**WHAT YOU HAVE TO DO**.
From the first line to the last, output the material exactly.

**GIVEN INFORMATION**.
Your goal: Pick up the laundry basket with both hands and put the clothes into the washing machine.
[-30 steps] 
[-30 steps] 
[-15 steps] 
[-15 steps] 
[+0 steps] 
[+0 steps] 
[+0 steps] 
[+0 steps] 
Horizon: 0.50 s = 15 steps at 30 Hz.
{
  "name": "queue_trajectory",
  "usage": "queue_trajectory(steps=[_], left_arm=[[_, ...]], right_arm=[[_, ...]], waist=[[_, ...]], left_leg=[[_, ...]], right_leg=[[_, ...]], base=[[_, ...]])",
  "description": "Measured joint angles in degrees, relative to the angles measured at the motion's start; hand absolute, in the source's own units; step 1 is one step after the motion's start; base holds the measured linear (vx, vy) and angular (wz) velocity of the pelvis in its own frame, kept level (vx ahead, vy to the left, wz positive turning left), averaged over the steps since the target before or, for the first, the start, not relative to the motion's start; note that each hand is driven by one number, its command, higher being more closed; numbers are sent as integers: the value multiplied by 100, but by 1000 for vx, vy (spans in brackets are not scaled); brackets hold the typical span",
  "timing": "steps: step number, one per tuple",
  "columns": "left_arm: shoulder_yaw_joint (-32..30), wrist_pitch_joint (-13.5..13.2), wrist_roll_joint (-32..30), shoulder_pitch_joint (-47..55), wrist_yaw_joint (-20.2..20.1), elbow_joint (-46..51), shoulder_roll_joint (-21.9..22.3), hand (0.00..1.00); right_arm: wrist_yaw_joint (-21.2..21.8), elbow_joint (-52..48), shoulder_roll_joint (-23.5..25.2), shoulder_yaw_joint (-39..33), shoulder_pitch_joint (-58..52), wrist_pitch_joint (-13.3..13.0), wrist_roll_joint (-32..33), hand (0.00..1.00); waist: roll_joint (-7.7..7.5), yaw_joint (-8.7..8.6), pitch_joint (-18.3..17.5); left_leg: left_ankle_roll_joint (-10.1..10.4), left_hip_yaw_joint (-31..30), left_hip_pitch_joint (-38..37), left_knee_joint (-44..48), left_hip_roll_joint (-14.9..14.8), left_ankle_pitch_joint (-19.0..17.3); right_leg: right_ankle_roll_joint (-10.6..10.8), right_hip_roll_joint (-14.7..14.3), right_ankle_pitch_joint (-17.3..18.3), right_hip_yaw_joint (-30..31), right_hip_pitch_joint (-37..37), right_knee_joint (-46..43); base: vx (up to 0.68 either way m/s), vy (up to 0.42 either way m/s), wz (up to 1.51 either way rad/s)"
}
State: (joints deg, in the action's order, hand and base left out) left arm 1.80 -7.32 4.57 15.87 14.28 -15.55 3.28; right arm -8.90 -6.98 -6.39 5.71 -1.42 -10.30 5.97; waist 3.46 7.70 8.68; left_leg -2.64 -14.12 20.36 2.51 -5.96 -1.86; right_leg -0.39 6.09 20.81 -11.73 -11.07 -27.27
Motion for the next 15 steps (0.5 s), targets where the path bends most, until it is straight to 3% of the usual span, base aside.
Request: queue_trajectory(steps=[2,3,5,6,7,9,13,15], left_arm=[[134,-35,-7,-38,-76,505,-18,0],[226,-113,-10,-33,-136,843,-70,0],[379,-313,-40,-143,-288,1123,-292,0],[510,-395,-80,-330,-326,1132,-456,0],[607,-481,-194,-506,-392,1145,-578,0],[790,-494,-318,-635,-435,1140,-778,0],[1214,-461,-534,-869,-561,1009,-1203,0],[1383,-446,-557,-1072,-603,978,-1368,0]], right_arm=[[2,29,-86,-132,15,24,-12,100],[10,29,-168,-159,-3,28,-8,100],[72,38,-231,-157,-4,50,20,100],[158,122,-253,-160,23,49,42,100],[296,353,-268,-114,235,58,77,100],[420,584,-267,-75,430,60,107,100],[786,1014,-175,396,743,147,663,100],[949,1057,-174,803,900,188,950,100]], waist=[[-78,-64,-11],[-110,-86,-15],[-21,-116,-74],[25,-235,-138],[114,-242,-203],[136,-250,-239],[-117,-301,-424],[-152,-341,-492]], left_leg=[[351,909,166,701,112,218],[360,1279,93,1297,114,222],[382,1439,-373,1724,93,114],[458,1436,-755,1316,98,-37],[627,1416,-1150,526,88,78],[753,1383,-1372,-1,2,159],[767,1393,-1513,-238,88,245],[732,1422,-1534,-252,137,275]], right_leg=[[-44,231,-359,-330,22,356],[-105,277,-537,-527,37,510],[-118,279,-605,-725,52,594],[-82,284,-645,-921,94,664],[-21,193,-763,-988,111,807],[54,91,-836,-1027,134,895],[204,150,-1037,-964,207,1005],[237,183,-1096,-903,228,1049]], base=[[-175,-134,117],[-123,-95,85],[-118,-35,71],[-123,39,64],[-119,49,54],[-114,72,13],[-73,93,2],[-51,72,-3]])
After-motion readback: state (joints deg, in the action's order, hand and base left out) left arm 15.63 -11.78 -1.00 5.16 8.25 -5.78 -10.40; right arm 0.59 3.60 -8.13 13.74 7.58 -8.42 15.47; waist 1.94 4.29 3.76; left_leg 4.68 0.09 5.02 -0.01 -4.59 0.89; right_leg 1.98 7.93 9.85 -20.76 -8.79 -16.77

**SOLUTION BELOW**.
Your goal: Pick up the laundry basket with both hands and put the clothes into the washing machine.
[-30 steps] 
[-30 steps] 
[-15 steps] 
[-15 steps] 
[+0 steps] 
[+0 steps] 
[+0 steps] 
[+0 steps] 
Horizon: 0.50 s = 15 steps at 30 Hz.
{
  "name": "queue_trajectory",
  "usage": "queue_trajectory(steps=[_], left_arm=[[_, ...]], right_arm=[[_, ...]], waist=[[_, ...]], left_leg=[[_, ...]], right_leg=[[_, ...]], base=[[_, ...]])",
  "description": "Measured joint angles in degrees, relative to the angles measured at the motion's start; hand absolute, in the source's own units; step 1 is one step after the motion's start; base holds the measured linear (vx, vy) and angular (wz) velocity of the pelvis in its own frame, kept level (vx ahead, vy to the left, wz positive turning left), averaged over the steps since the target before or, for the first, the start, not relative to the motion's start; note that each hand is driven by one number, its command, higher being more closed; numbers are sent as integers: the value multiplied by 100, but by 1000 for vx, vy (spans in brackets are not scaled); brackets hold the typical span",
  "timing": "steps: step number, one per tuple",
  "columns": "left_arm: shoulder_yaw_joint (-32..30), wrist_pitch_joint (-13.5..13.2), wrist_roll_joint (-32..30), shoulder_pitch_joint (-47..55), wrist_yaw_joint (-20.2..20.1), elbow_joint (-46..51), shoulder_roll_joint (-21.9..22.3), hand (0.00..1.00); right_arm: wrist_yaw_joint (-21.2..21.8), elbow_joint (-52..48), shoulder_roll_joint (-23.5..25.2), shoulder_yaw_joint (-39..33), shoulder_pitch_joint (-58..52), wrist_pitch_joint (-13.3..13.0), wrist_roll_joint (-32..33), hand (0.00..1.00); waist: roll_joint (-7.7..7.5), yaw_joint (-8.7..8.6), pitch_joint (-18.3..17.5); left_leg: left_ankle_roll_joint (-10.1..10.4), left_hip_yaw_joint (-31..30), left_hip_pitch_joint (-38..37), left_knee_joint (-44..48), left_hip_roll_joint (-14.9..14.8), left_ankle_pitch_joint (-19.0..17.3); right_leg: right_ankle_roll_joint (-10.6..10.8), right_hip_roll_joint (-14.7..14.3), right_ankle_pitch_joint (-17.3..18.3), right_hip_yaw_joint (-30..31), right_hip_pitch_joint (-37..37), right_knee_joint (-46..43); base: vx (up to 0.68 either way m/s), vy (up to 0.42 either way m/s), wz (up to 1.51 either way rad/s)"
}
State: (joints deg, in the action's order, hand and base left out) left arm 1.80 -7.32 4.57 15.87 14.28 -15.55 3.28; right arm -8.90 -6.98 -6.39 5.71 -1.42 -10.30 5.97; waist 3.46 7.70 8.68; left_leg -2.64 -14.12 20.36 2.51 -5.96 -1.86; right_leg -0.39 6.09 20.81 -11.73 -11.07 -27.27
Motion for the next 15 steps (0.5 s), targets where the path bends most, until it is straight to 3% of the usual span, base aside.
Request: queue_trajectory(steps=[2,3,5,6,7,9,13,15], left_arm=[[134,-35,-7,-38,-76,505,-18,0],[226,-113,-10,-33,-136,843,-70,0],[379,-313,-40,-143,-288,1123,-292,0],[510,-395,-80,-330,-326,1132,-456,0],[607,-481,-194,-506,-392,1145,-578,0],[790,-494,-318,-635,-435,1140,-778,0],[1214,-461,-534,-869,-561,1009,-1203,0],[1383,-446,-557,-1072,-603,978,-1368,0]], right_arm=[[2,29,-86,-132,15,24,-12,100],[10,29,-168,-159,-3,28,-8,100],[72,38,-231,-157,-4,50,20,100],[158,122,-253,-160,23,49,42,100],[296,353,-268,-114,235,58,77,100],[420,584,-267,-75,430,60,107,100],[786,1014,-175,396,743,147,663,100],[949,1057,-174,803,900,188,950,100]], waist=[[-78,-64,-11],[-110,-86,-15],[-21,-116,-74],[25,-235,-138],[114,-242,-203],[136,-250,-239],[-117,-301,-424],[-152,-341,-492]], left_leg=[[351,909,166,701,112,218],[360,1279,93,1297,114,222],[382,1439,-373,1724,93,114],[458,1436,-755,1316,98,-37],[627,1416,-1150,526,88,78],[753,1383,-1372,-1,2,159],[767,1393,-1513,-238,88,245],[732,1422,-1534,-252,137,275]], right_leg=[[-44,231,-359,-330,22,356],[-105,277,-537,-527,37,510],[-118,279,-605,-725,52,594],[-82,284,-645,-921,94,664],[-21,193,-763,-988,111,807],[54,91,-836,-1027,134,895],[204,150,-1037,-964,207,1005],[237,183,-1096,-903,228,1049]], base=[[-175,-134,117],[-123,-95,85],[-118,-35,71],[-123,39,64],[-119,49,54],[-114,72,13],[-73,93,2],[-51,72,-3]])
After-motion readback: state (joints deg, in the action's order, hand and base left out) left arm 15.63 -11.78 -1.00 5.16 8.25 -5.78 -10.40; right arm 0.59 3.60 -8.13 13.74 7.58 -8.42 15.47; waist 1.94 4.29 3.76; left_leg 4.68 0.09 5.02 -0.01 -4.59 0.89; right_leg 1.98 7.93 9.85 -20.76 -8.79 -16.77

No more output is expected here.